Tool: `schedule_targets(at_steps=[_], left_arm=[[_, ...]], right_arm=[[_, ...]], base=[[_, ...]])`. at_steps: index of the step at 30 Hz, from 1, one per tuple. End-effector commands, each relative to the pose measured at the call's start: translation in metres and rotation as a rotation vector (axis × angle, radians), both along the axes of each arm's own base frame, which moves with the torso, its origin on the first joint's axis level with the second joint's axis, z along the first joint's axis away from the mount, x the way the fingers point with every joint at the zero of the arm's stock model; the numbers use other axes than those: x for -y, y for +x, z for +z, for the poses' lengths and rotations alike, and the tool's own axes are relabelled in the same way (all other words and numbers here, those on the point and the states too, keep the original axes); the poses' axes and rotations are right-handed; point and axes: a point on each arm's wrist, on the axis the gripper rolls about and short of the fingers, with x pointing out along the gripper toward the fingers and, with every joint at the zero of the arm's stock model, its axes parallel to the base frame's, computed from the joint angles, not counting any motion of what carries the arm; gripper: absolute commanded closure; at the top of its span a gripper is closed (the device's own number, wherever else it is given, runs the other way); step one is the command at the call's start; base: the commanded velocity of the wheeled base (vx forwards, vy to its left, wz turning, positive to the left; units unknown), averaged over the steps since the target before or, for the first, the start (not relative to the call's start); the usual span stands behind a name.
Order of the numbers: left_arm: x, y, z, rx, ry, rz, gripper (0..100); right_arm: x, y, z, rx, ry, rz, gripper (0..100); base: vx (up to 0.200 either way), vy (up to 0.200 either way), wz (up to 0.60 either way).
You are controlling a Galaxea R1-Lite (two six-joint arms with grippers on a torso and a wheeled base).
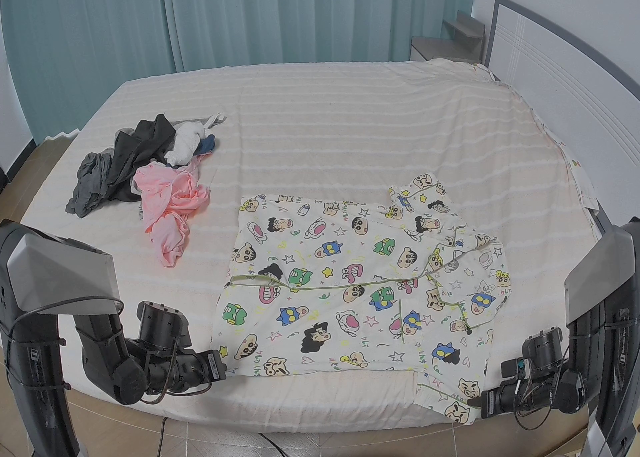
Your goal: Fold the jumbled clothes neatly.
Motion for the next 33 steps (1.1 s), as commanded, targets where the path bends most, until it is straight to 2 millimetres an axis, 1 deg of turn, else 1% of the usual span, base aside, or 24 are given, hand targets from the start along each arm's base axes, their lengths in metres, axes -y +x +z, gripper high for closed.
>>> schedule_targets(at_steps=[1,9,19,22,24,27,28,33], left_arm=[[0.001,-0.008,0.002,-0.011,0.008,-0.01,100],[-0.002,-0.02,0.0,-0.05,0.024,-0.009,100],[0.002,-0.036,0.001,-0.087,0.038,-0.042,100],[0.001,-0.041,0.001,-0.097,0.041,-0.047,100],[0.002,-0.041,0.002,-0.096,0.041,-0.047,100],[0.003,-0.038,0.01,-0.052,0.027,-0.045,100],[0.003,-0.038,0.01,-0.052,0.027,-0.045,100],[0.005,-0.03,0.031,0.046,-0.006,-0.037,100]], right_arm=[[0.0,-0.005,0.007,-0.006,-0.003,0.011,100],[0.001,-0.012,0.007,-0.061,-0.021,0.03,100],[0.002,-0.022,0.011,-0.137,-0.025,0.075,100],[0.002,-0.024,0.015,-0.139,-0.02,0.094,100],[0.002,-0.024,0.016,-0.134,-0.014,0.098,100],[0.002,-0.021,0.024,-0.079,0.017,0.103,100],[0.002,-0.021,0.024,-0.079,0.017,0.103,100],[0.008,-0.012,0.042,0.057,0.09,0.09,100]], base=[[0.0,0.0,0.0],[0.0,0.0,0.0],[0.0,0.0,0.0],[0.0,0.0,0.0],[0.0,0.0,0.0],[0.0,0.0,0.0],[0.0,0.0,0.0],[0.0,0.0,0.0]])
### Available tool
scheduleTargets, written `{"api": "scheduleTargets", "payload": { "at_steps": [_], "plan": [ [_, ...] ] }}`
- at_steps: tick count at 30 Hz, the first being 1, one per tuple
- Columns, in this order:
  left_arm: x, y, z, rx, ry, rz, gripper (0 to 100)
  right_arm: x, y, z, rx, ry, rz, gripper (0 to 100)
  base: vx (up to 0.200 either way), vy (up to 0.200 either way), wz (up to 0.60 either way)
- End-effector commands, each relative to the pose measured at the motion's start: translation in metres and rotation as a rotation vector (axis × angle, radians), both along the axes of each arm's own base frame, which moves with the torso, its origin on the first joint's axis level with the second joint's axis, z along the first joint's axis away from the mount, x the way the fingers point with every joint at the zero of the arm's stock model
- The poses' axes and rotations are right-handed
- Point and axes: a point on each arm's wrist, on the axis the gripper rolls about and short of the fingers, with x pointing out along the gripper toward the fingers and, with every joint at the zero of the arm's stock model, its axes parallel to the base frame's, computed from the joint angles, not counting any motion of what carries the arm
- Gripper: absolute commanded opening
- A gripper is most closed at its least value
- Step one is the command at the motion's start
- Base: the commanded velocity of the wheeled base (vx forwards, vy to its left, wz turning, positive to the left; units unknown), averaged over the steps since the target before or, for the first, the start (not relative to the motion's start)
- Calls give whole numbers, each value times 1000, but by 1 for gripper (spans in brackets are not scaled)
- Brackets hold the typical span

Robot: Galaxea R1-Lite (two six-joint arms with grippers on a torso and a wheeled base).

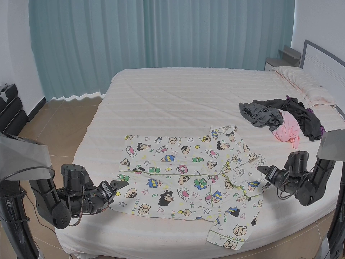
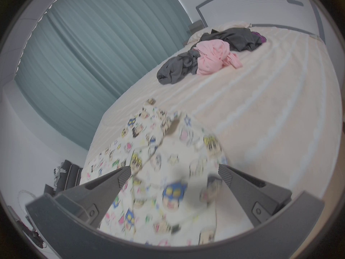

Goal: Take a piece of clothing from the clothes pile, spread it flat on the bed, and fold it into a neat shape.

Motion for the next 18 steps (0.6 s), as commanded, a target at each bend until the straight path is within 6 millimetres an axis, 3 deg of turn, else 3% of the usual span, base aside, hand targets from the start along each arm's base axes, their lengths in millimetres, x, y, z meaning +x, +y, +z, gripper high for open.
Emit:
{"api": "scheduleTargets", "payload": {
  "at_steps": [1,6,18],
  "plan": [
    [-27,-30,-9,199,118,-31,100,-82,28,0,90,87,22,100,0,0,0],
    [-22,-32,-20,278,197,1,100,-82,29,-5,110,116,14,100,0,0,0],
    [10,-39,-37,372,146,118,100,-86,39,-2,105,104,69,100,0,0,0]
  ]
}}
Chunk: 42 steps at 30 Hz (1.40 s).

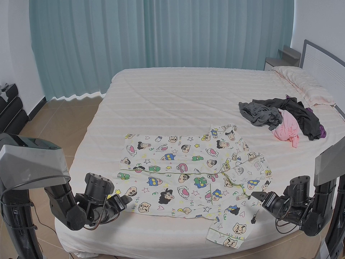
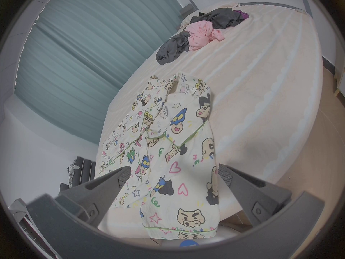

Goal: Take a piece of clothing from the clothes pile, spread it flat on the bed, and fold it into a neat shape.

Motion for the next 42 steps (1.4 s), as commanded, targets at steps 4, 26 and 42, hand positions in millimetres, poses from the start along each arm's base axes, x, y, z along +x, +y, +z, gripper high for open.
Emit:
{"api": "scheduleTargets", "payload": {
  "at_steps": [4,26,42],
  "plan": [
    [11,-8,-19,96,6,-28,100,-8,6,-2,-21,29,43,100,0,0,0],
    [25,-6,-29,237,7,20,0,-10,7,-37,-165,135,145,100,0,0,0],
    [31,6,-29,221,-20,62,0,23,9,-56,-209,65,173,100,0,0,0]
  ]
}}
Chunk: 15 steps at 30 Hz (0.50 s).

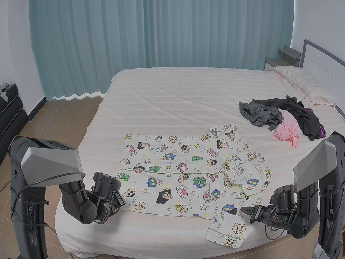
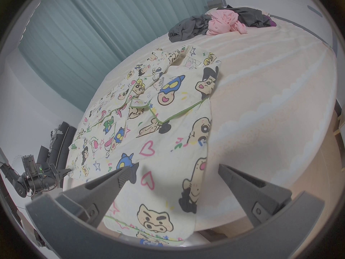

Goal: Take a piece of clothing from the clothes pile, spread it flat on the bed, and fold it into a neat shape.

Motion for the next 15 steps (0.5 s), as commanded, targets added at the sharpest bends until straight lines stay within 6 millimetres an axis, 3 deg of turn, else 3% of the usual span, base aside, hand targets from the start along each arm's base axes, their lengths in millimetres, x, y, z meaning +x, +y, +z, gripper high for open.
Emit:
{"api": "scheduleTargets", "payload": {
  "at_steps": [1,15],
  "plan": [
    [0,1,0,-3,2,1,0,7,1,-7,13,-4,6,0,0,0,0],
    [-4,-2,-1,-1,11,-14,0,42,-17,3,17,-145,-71,0,0,0,0]
  ]
}}
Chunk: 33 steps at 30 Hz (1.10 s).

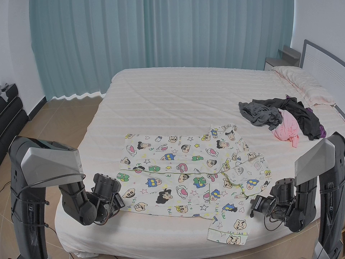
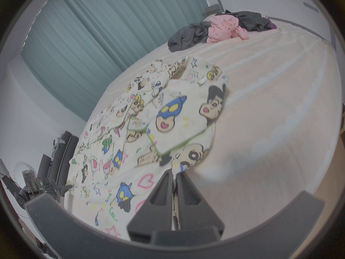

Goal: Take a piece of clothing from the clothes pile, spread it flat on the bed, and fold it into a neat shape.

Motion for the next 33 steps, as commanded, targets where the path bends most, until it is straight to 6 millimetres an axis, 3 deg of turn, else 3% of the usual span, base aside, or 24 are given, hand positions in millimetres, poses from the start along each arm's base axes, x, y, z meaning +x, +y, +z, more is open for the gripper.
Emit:
{"api": "scheduleTargets", "payload": {
  "at_steps": [1,9,10,16,18,22,28,33],
  "plan": [
    [0,-1,0,-2,-1,-3,0,17,-9,5,-9,-73,-28,0,0,0,0],
    [2,-4,1,-6,-10,-11,0,44,-21,8,-60,-142,-37,0,0,0,0],
    [2,-4,1,-6,-10,-11,0,44,-21,8,-60,-142,-37,100,0,0,0],
    [1,-5,1,-8,-9,-16,0,25,-28,18,-26,-86,42,100,0,0,0],
    [1,-7,0,-15,-5,-24,0,16,-37,27,-39,-78,35,100,0,0,0],
    [2,-7,0,-17,-6,-26,0,-6,-55,28,-64,-25,44,100,0,0,0],
    [2,-6,0,-19,-5,-24,0,-42,-51,31,-35,30,136,100,0,0,0],
    [3,-8,1,-39,-33,-37,0,-49,-34,16,-18,116,226,100,0,0,0]
  ]
}}
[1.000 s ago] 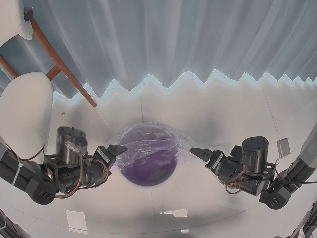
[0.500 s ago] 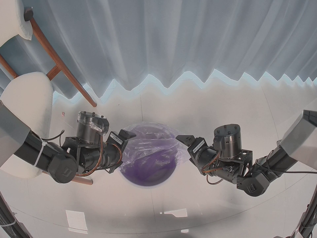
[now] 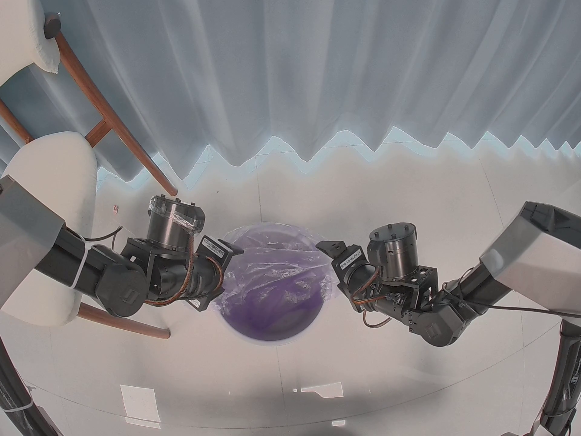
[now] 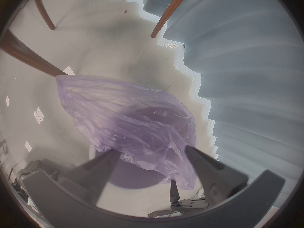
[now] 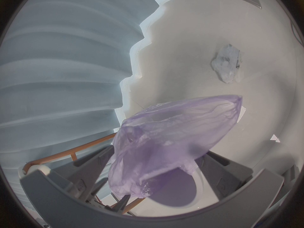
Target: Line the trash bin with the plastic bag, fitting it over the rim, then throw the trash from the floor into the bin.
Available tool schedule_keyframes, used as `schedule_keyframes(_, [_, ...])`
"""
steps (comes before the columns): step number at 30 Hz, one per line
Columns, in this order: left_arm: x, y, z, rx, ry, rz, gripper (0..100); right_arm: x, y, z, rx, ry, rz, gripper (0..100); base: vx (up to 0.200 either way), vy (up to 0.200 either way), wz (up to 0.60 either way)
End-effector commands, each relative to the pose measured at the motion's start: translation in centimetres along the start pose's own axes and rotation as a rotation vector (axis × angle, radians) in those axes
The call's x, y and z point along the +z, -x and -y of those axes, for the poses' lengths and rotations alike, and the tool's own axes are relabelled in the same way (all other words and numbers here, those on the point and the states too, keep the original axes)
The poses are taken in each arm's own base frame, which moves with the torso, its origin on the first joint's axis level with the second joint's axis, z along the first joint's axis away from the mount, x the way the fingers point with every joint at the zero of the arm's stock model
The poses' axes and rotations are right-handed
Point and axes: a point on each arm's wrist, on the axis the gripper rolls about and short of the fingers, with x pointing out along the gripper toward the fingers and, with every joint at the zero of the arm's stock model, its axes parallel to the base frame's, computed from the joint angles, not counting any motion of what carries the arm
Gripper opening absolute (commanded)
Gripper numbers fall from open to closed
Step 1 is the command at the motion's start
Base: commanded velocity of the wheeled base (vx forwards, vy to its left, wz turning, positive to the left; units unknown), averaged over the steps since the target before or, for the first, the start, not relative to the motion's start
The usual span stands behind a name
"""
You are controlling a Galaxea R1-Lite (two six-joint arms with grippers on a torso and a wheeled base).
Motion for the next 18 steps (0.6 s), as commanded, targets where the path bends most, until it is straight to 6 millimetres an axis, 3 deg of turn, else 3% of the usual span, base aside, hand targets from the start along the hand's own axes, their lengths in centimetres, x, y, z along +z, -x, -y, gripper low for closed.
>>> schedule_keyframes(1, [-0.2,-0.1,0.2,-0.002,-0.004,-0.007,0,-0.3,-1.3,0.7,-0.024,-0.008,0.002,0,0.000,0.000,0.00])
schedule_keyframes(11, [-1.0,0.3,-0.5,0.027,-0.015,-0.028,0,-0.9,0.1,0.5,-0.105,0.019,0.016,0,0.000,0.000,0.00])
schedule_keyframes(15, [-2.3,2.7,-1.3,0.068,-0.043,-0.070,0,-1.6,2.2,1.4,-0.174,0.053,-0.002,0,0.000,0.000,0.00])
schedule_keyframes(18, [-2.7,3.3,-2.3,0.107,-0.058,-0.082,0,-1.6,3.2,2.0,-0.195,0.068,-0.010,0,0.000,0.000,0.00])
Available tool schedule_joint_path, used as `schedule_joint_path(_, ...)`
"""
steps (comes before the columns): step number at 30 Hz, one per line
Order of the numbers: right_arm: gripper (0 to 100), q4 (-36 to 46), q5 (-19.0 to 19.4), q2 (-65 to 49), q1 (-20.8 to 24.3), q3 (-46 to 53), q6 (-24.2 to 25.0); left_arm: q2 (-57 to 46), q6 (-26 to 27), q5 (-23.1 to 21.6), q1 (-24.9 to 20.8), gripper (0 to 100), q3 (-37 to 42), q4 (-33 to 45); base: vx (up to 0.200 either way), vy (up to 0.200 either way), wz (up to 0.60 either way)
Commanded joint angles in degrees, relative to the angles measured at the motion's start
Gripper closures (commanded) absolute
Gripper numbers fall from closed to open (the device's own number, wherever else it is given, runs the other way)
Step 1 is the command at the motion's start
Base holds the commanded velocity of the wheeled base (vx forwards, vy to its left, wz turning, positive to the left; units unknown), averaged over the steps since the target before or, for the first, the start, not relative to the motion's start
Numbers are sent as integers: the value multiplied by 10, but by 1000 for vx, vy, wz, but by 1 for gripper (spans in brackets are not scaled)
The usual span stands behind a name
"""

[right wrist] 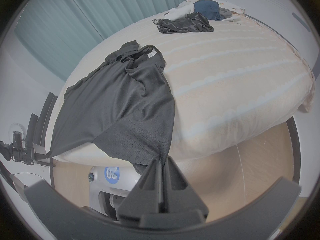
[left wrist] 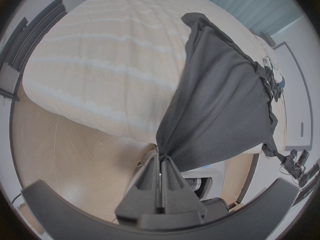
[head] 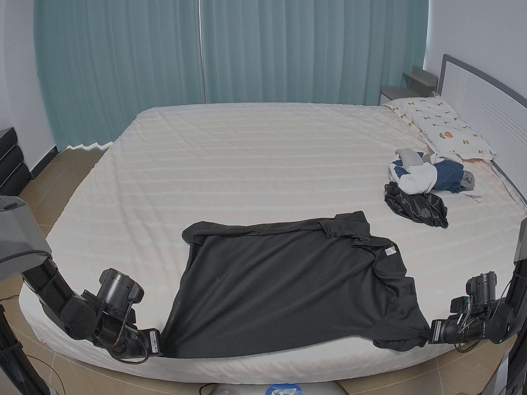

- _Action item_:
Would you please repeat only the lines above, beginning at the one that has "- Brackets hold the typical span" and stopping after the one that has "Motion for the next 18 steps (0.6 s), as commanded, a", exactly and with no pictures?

- _Answer to this exercise_:
- Brackets hold the typical span

Robot: Galaxea R1-Lite (two six-joint arms with grippers on a torso and a wheeled base).


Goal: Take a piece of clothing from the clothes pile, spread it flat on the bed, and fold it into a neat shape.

Motion for the next 18 steps (0.6 s), as commanded, a target at each bend until the straight path is within 6 millimetres an axis, 3 deg of turn, else 3% of the usual span, base aside, hand targets from the start along each arm's base axes, their lengths in millimetres, x, y, z meaning +x, +y, +z, gripper high for open.

No more is needed for this answer.